What you need to do — Within the records, which lines hold the string "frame"? Report each one by copying it.

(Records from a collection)
◆ ◆ ◆ ◆ ◆

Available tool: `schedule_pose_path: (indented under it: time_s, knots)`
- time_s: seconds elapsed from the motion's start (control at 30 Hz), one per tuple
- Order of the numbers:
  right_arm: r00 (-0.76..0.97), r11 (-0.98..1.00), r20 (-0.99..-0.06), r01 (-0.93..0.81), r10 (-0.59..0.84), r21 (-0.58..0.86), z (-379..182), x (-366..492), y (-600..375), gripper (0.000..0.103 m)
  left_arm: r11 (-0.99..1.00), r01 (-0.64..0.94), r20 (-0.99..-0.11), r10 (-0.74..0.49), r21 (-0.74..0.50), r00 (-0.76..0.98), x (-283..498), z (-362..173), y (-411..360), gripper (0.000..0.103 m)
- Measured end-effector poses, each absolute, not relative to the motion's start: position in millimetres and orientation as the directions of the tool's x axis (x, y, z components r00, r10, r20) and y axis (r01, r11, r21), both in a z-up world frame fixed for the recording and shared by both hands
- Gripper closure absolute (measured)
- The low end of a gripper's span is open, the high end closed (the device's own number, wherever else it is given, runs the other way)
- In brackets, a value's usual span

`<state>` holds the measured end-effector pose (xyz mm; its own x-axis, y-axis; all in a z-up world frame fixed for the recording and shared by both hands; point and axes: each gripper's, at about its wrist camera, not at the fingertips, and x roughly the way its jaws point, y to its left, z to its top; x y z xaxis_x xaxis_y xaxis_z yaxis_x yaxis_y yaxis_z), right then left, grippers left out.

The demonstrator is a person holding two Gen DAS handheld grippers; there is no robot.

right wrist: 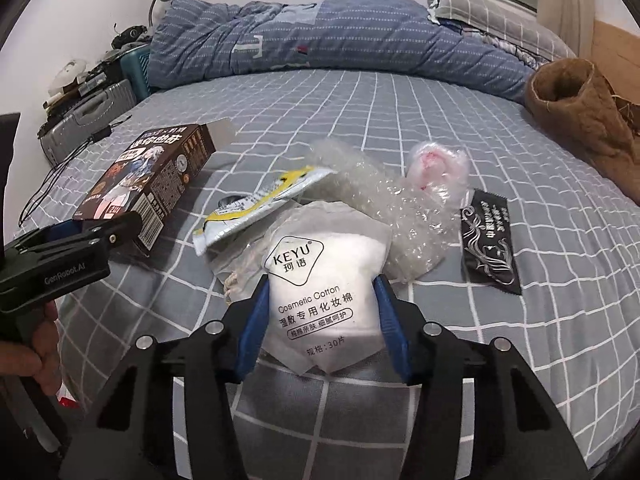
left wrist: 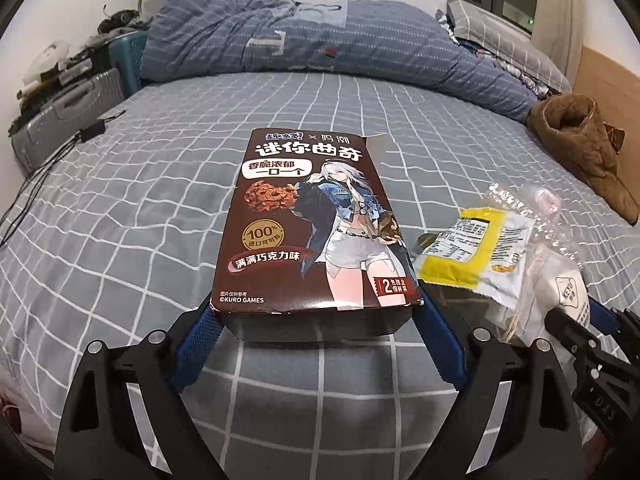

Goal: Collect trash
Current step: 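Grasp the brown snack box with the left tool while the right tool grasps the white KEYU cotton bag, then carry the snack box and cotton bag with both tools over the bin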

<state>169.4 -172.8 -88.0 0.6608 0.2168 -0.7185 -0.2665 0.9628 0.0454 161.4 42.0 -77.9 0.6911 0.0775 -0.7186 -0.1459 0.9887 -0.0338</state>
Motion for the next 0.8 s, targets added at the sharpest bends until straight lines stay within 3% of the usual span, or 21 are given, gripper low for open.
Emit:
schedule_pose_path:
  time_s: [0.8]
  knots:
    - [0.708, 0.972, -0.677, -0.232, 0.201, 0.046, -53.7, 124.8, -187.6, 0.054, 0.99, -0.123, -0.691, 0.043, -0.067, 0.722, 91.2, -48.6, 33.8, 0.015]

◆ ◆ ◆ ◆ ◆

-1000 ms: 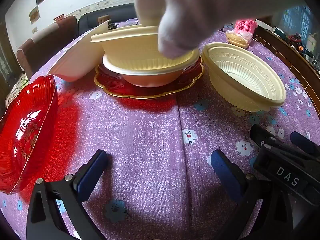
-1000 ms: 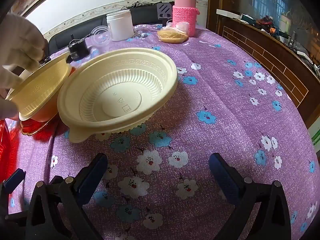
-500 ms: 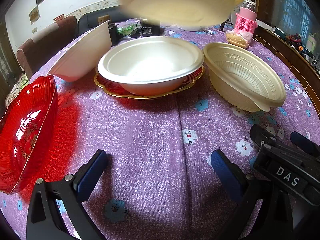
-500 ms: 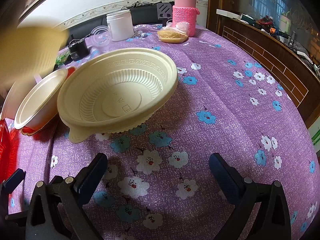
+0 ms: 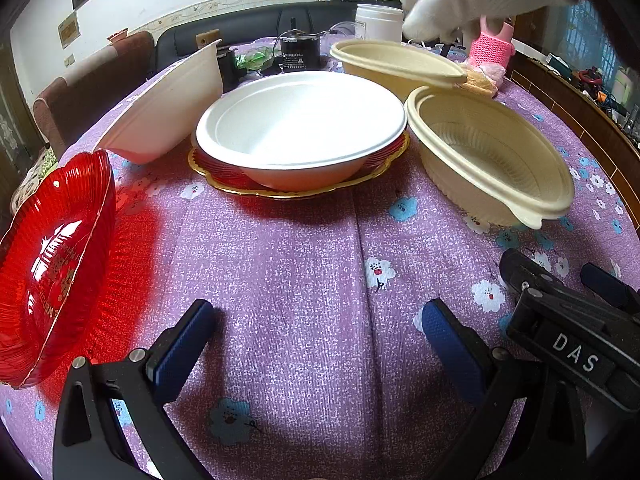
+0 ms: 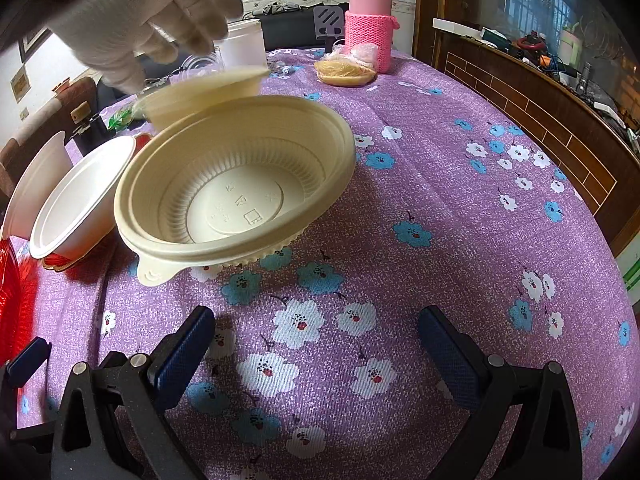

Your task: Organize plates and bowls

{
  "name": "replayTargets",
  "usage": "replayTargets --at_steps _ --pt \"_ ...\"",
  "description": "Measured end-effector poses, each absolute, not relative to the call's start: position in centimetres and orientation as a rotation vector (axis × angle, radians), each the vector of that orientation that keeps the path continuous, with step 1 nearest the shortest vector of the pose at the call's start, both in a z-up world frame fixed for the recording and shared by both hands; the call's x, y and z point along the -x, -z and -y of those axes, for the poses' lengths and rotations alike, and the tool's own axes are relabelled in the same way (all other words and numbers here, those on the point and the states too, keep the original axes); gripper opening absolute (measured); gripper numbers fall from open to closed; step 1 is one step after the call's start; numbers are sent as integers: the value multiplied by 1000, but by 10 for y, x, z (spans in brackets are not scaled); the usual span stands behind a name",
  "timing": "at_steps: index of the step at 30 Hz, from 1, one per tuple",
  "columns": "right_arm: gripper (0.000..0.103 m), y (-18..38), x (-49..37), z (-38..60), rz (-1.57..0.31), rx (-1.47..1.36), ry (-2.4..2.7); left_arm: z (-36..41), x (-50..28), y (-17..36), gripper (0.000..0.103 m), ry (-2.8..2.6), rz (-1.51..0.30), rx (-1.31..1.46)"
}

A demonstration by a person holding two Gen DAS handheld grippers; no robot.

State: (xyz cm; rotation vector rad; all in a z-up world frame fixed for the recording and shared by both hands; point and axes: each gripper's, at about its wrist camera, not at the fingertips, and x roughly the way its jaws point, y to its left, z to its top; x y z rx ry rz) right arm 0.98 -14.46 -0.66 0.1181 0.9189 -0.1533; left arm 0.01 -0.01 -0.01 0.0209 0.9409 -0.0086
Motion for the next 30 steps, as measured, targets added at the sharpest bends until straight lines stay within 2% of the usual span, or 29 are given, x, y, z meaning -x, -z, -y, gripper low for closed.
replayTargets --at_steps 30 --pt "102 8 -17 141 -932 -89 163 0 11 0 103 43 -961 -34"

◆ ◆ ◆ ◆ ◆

Written response —
- Measured end-effector poses, each absolute, not relative to the motion's start: position in millimetres and orientation as the directions of the tool's x axis (x, y, z components r00, r10, r20) and y axis (r01, r11, r21), both in a z-up world frame fixed for the recording and shared by both hands
`<state>` holds the measured end-effector pose (xyz mm; its own x-axis, y-axis; all in a z-up world frame fixed for the recording and shared by both hands; point and axes: each gripper's, at about its wrist camera, not at the fingertips, and x roughly the way its jaws point, y to its left, z to its top; x y z xaxis_x xaxis_y xaxis_z yaxis_x yaxis_y yaxis_z), right then left, grippers left out.
  "description": "Measured end-effector poses, each absolute, not relative to the call's start: position in centimetres and orientation as a rotation vector (axis × angle, radians), each the vector of that orientation that keeps the path continuous, with step 1 nearest the shortest vector of the pose at the call's start, both in a z-up world frame fixed for the recording and shared by both hands; the call's x, y and z point along the -x, -z and -y of those axes, for the poses' lengths and rotations alike, and the tool's own axes are relabelled in the same way (all other words and numbers here, those on the point and the states too, keep the original axes); gripper opening absolute (measured); gripper numbers fall from open to closed; step 1 is one step after the call's start; numbers are sent as integers: the value multiplied by 1000, but by 10 for y, x, z (spans in brackets are not scaled); the usual span stands behind a name",
State: (xyz cm; rotation vector rad; all in a z-up world frame fixed for the recording and shared by both hands; point and axes: each gripper's, at about its wrist camera, not at the fingertips, and x roughly the way its jaws point, y to its left, z to its top; x y z rx ry rz) right arm 0.98 -14.46 -0.66 0.1181 0.9189 -0.1533; left arm 0.01 -0.01 -0.01 0.0209 0.9409 -0.0086

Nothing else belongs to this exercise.